Smile – you’re on social media

We will be using artificial neural networks in our latest project, SMILE.

We successfully bid to the Arts & Humanities Research Council for a project using Social Media to Identify and Leverage Engagement and now we’ll be working with University of Cambridge Museums and Visual Arts Southwest.

We’re putting our best brains on it: robot ones. “We’ll be using artificial neural networks to analyse social mood,” said i-DAT’s Mike Phillips.
The project extends the work we’ve done in partnership to develop Qualia – our sentiment analysis app that measures arts and culture audience mood and incentivises audiences to leave their emotional feedback.

For SMILE, we’ll be including international expertise and cross disciplinary working, spanning arts technology, communication, sociology and computer science, to deliver new insights about social media analytics and develop an open-source sentiment analysis tool with improved accuracy and ‘calibrated to the arts and culture discourse’.

Introduction

Our implementation is focused on extracting features from the raw data, while taking into account the temporal aspects of the problem. We merge the ideas put forward by DNNs and RNNs, trying for a system that self organises the representation of the data, and accommodates the temporality of language. The system should work as an encoder, transforming and compacting the data in a way that best suits the data. It is important to notice here the freedom of the system in the fact that there has been no intervention or assumptions in the way knowledge should be organised or extracted other than what is imposed by the data.

Our data are formed of Tweets, Geolocation, Timestamps, etc., collected from different festivals around the UK and our goal is to extract interesting features from the data presented. We believe that given the amount of data we have, emergent properties would be useful for the explanation or even provide meaningful insights of how the data could be manipulated. Given that the data are closely correlated with the behaviour of the attendants of the festival, a reverse procedure could influence their behaviour and reaction to events organised by the festival.

Background

Conventional machine learning techniques have limitations in their ability to process raw data.
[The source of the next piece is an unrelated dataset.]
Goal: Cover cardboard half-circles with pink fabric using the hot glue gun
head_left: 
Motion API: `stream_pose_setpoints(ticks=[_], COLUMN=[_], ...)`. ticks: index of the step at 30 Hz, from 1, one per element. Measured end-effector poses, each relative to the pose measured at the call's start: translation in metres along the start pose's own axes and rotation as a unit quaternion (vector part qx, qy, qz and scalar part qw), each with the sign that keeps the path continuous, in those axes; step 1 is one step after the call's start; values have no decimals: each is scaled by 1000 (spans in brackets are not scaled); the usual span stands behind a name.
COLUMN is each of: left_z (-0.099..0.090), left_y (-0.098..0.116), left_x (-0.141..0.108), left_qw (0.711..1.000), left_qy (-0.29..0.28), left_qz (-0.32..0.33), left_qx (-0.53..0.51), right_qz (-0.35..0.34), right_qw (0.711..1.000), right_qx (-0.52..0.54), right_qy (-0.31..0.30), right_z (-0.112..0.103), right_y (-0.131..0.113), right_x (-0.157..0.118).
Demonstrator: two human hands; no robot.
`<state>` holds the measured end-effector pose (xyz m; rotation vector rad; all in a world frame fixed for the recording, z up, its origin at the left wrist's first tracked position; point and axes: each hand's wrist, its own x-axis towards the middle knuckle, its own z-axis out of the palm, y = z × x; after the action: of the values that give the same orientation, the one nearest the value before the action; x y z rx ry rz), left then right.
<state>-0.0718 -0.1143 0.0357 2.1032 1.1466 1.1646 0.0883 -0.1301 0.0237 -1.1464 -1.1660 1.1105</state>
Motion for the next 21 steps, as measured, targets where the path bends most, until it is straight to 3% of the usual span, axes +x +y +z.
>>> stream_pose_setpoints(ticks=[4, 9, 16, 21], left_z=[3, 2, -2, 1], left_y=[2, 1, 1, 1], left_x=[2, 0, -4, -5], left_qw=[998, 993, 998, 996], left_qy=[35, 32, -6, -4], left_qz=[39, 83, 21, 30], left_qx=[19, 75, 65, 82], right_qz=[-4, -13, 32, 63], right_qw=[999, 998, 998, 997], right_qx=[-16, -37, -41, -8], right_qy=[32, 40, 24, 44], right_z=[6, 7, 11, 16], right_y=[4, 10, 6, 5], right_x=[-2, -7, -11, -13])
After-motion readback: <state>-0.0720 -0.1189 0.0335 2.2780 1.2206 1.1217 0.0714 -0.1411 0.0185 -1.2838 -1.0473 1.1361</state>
The implementation of such methods often requires domain expertise and delicate engineering. On the other hand Deep Learning algorithms have shown another way forward. Representation learning allows for the discovery of suitable representations from the raw data.

By passing the data through multiple nonlinear layers, each layer transforms the data to a different representation, having as input the output of the layer below. Due to the the distributed way of encoding the raw input, the multiple representation levels and the power of composition; deep networks have shown promising results in varying applications, and established new records in speech recognition, image recognition.

By pretraining layers like these, of gradually more complicated feature extractors, the weights of the network can be initialised in “good” values. By adding an extra layer of the whole system can then be trained and fine tuned with standard backpropagation. The hidden layers of a multilayer neural network are learning to represent the network’s inputs in a way that makes it easier to predict the target outputs. This is nicely demonstrated by training a multilayer neural network to predict the next word in a sequence from a local context of local words.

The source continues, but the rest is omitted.